— What to work on —
Type out the complete listing below word for word, without its pictures.

— Records shown —

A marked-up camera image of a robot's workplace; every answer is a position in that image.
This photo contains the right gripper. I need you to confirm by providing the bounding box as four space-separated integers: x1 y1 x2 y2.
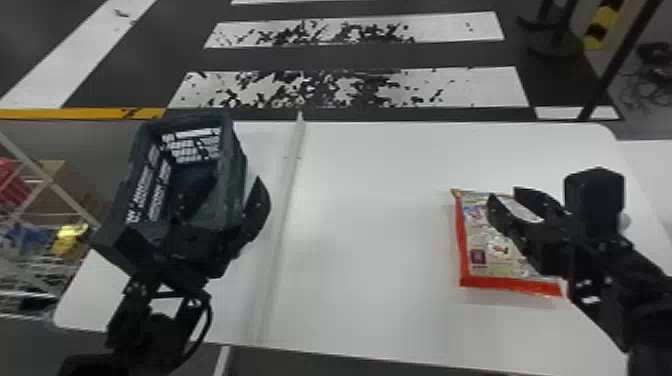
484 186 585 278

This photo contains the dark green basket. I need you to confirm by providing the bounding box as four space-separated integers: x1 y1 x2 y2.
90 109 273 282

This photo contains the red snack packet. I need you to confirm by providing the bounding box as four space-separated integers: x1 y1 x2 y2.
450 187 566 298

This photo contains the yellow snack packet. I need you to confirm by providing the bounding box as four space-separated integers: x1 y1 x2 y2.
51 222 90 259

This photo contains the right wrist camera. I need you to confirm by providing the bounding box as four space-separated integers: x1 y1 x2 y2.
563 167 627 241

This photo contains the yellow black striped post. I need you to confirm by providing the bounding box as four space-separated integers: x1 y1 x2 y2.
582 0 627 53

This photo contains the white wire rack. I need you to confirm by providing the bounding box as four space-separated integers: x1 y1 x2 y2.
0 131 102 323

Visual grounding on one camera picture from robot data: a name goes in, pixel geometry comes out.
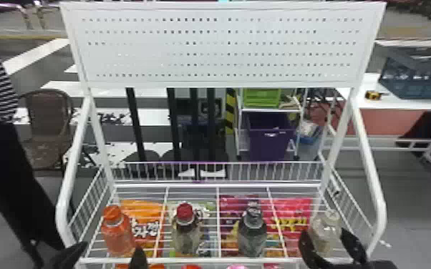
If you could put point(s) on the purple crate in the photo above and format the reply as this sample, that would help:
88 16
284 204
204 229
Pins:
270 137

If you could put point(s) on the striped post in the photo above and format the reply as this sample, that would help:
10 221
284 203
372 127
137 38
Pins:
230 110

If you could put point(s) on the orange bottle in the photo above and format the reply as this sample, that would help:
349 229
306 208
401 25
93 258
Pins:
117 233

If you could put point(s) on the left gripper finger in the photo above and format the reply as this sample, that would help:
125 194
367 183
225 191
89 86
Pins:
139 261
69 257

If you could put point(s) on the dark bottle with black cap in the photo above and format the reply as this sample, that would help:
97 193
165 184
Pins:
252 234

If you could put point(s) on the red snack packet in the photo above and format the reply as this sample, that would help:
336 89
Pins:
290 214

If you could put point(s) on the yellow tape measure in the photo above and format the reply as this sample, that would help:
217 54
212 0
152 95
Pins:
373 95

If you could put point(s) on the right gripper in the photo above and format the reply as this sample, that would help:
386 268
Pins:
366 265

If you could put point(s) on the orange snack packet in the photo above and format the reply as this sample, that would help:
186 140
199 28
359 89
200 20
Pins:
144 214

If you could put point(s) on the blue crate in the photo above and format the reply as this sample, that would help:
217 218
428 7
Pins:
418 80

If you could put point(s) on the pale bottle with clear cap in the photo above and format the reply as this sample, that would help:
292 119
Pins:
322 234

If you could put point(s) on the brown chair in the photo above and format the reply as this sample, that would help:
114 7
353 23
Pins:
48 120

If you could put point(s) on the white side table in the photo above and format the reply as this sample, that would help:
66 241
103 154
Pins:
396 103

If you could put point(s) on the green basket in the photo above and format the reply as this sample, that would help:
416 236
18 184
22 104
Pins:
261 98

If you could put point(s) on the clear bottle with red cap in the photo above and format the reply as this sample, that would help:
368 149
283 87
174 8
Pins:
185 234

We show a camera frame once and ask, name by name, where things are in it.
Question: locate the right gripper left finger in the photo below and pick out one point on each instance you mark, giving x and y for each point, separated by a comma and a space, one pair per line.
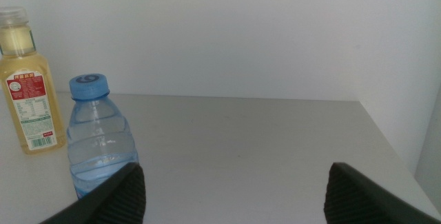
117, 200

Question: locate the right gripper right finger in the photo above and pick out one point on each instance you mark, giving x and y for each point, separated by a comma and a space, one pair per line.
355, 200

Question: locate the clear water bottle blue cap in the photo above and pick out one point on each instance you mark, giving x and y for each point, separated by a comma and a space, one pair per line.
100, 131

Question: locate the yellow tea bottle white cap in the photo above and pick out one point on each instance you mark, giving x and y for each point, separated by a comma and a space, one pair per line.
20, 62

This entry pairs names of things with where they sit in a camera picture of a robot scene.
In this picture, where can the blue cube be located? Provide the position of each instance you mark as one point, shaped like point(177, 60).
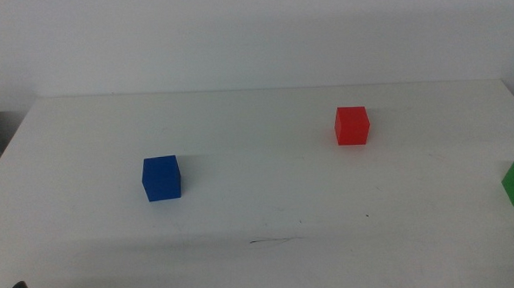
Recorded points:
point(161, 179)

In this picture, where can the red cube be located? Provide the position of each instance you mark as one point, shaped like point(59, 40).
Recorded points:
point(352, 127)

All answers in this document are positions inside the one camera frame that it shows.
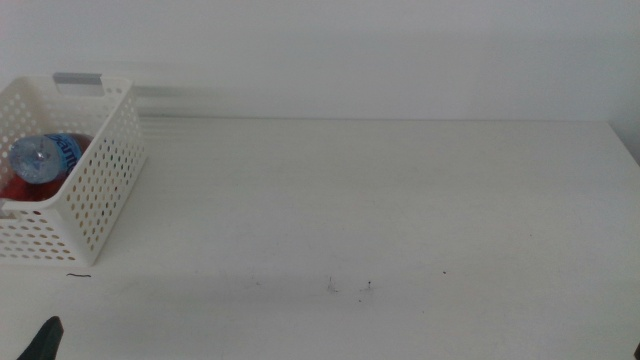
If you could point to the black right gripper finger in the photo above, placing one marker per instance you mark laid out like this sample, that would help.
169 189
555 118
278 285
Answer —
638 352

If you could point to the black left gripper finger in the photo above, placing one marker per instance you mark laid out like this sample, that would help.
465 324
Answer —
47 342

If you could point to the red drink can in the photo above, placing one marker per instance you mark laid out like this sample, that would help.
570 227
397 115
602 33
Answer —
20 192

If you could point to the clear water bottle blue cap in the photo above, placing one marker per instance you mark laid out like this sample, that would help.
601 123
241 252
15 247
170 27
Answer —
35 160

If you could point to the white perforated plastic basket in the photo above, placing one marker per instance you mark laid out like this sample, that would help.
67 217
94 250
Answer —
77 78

— Answer to this task —
A marked-up camera image of a robot's workplace; every answer is a position in that image.
This photo contains the right gripper. I need you to confirm by providing the bounding box as four space-separated integers: x1 y1 x2 y2.
484 186 585 278

This photo contains the dark green basket. I need you to confirm by providing the bounding box as four space-separated integers: x1 y1 x2 y2.
90 109 273 282

This photo contains the red snack packet. I need you to confirm by providing the bounding box as four space-separated integers: x1 y1 x2 y2.
450 187 566 298

This photo contains the yellow snack packet. I need you to confirm by providing the bounding box as four space-separated integers: x1 y1 x2 y2.
51 222 90 259

This photo contains the right wrist camera. I need you to confirm by providing the bounding box as four space-separated integers: x1 y1 x2 y2.
563 167 627 241

This photo contains the yellow black striped post. I need you to confirm by providing the bounding box as four space-separated integers: x1 y1 x2 y2.
582 0 627 53

This photo contains the white wire rack. I need you to confirm by providing the bounding box as four space-separated integers: x1 y1 x2 y2.
0 131 102 323

Visual grounding on one camera picture from robot data: a name goes in, pixel geometry comes out.
If you could put point(s) on the purple crate in the photo above and format the reply as this sample, that would help:
88 16
284 204
204 229
Pins:
270 137

If you could put point(s) on the striped post in the photo above and format the reply as this sample, that would help:
10 221
284 203
372 127
137 38
Pins:
230 110

If you could put point(s) on the orange bottle in the photo above and format the reply as this sample, that would help:
349 229
306 208
401 25
93 258
Pins:
117 233

If you could put point(s) on the left gripper finger in the photo above and format the reply as this sample, that would help:
125 194
367 183
225 191
89 86
Pins:
139 261
69 257

If you could put point(s) on the dark bottle with black cap in the photo above and format the reply as this sample, that would help:
97 193
165 184
Pins:
252 234

If you could put point(s) on the red snack packet in the photo above and format the reply as this sample, that would help:
336 89
Pins:
290 214

If you could put point(s) on the yellow tape measure in the photo above and format the reply as this sample, that would help:
217 54
212 0
152 95
Pins:
373 95

If you could put point(s) on the right gripper in the photo above and format the reply as this sample, that would help:
386 268
Pins:
366 265

If you could put point(s) on the orange snack packet in the photo above and format the reply as this sample, that would help:
186 140
199 28
359 89
200 20
Pins:
144 214

If you could put point(s) on the blue crate in the photo above and format the reply as this sample, that would help:
217 218
428 7
Pins:
418 80

If you could put point(s) on the pale bottle with clear cap in the photo above and format the reply as this sample, that would help:
292 119
Pins:
322 234

If you could put point(s) on the brown chair in the photo above and format the reply as this sample, that would help:
114 7
353 23
Pins:
48 120

If you could put point(s) on the white side table in the photo above and format the reply as this sample, that would help:
66 241
103 154
Pins:
396 103

If you could put point(s) on the green basket in the photo above and format the reply as this sample, that would help:
416 236
18 184
22 104
Pins:
261 98

If you could put point(s) on the clear bottle with red cap in the photo above and format the reply as this sample, that would help:
368 149
283 87
174 8
Pins:
185 234

We show a camera frame once and ask, name by name, where things are in it.
Question: locate the right gripper left finger in the photo below and pick out one point on each instance you mark, giving x and y for each point, separated by a comma and a space, one pair per line.
117, 200

Question: locate the right gripper right finger in the photo above and pick out one point on each instance you mark, giving x and y for each point, separated by a comma and a space, one pair per line.
355, 200

Question: locate the clear water bottle blue cap in the photo above and pick out one point on each instance you mark, giving x and y for each point, separated by a comma and a space, one pair per line.
100, 131

Question: locate the yellow tea bottle white cap in the photo above and pick out one point on each instance you mark, giving x and y for each point, separated by a comma and a space, one pair per line.
20, 62

This entry pairs names of things with where they sit in a camera picture of a robot scene.
In this picture, where can the blue cube be located? Provide the position of each instance you mark as one point, shaped like point(177, 60).
Recorded points:
point(161, 179)

In this picture, where can the red cube be located? Provide the position of each instance you mark as one point, shaped like point(59, 40).
Recorded points:
point(352, 127)

All answers in this document are positions inside the one camera frame that it shows.
If you could point to the black right gripper finger in the photo above, placing one marker per instance you mark laid out like this sample, that would help.
169 189
555 118
278 285
Answer —
638 352

If you could point to the black left gripper finger in the photo above, placing one marker per instance you mark laid out like this sample, that would help.
465 324
Answer —
47 342

If you could point to the red drink can in the photo above, placing one marker per instance you mark laid out like this sample, that would help.
570 227
397 115
602 33
Answer —
20 192

If you could point to the clear water bottle blue cap in the photo above, placing one marker per instance you mark laid out like this sample, that would help.
601 123
241 252
15 247
170 27
Answer —
35 160

If you could point to the white perforated plastic basket in the photo above, placing one marker per instance you mark laid out like this sample, that would help.
67 217
94 250
Answer —
77 78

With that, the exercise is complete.